# Task details
Please go over the material below and count each line with the string "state", giving only the total.

# Available data
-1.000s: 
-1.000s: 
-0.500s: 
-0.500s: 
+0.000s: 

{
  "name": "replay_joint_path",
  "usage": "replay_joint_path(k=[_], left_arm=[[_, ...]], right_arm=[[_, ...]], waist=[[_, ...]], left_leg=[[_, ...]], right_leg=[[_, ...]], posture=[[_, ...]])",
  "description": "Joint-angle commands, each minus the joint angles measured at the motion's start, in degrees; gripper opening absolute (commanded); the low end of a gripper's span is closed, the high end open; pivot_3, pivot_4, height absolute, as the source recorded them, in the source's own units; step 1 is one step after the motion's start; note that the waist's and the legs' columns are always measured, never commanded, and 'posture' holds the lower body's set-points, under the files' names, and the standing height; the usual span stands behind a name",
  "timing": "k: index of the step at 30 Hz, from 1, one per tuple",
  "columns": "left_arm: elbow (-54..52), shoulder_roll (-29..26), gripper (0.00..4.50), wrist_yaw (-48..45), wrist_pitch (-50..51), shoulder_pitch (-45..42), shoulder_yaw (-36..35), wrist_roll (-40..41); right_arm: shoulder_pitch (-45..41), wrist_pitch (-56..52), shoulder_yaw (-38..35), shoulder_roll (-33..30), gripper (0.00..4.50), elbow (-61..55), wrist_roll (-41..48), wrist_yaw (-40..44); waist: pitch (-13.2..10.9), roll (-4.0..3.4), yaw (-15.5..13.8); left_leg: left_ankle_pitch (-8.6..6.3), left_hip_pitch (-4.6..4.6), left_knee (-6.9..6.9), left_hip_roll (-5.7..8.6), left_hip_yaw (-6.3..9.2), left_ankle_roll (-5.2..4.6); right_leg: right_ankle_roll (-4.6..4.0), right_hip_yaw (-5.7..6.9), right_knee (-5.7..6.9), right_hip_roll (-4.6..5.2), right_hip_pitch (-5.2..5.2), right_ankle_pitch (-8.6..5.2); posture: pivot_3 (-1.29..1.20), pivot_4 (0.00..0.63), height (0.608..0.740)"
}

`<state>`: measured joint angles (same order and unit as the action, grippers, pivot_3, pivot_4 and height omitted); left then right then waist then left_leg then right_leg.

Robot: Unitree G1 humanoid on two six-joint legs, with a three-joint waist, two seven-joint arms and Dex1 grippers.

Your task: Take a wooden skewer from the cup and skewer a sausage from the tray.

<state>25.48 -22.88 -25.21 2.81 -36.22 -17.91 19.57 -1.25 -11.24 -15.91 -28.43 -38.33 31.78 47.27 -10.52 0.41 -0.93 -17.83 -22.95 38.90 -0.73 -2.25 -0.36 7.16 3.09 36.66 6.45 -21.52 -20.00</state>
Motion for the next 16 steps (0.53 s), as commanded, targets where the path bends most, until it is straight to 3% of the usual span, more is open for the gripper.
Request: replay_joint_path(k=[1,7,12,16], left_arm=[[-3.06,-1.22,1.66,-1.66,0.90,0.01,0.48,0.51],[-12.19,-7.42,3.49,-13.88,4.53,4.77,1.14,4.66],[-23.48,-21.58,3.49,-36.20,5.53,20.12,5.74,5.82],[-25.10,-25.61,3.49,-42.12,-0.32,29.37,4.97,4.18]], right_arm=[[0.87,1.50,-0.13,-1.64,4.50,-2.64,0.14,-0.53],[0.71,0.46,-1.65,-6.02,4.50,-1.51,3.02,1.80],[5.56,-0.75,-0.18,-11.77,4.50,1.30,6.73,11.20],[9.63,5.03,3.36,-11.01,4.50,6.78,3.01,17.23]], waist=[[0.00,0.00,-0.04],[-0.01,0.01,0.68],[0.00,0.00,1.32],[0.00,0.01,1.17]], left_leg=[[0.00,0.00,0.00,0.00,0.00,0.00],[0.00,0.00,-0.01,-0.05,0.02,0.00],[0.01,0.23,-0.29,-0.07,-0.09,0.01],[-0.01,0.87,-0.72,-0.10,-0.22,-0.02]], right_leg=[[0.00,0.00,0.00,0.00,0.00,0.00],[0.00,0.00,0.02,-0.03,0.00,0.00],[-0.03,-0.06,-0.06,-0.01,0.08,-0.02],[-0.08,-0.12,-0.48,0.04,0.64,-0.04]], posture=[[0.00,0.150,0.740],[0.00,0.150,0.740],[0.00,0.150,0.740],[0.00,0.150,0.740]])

# Answer for this exercise
2